__Instructions to follow__. Make an exact copy of the whole listing, but leave its pictures out.

__Exercise data__.
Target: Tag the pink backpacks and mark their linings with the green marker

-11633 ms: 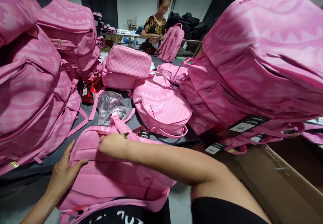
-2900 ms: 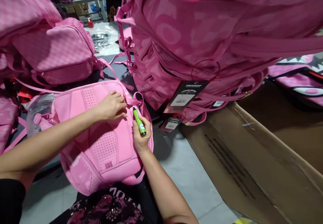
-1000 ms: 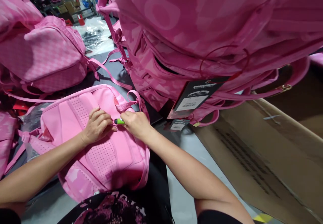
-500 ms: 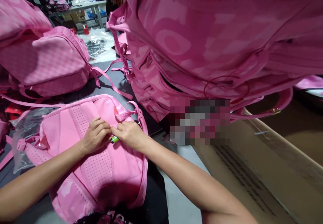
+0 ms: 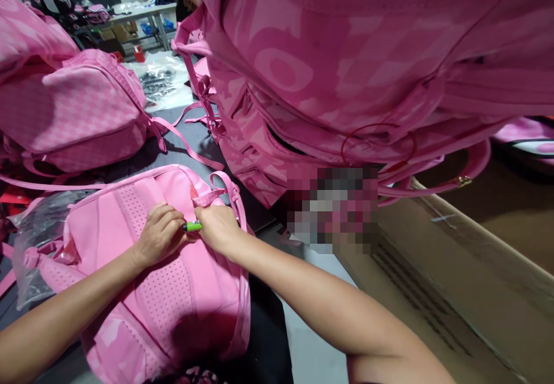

__Written answer__.
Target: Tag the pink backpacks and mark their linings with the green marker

-11633 ms: 
-2900 ms: 
-1000 ms: 
-500 ms: 
+0 ms: 

This answer requires no further additions.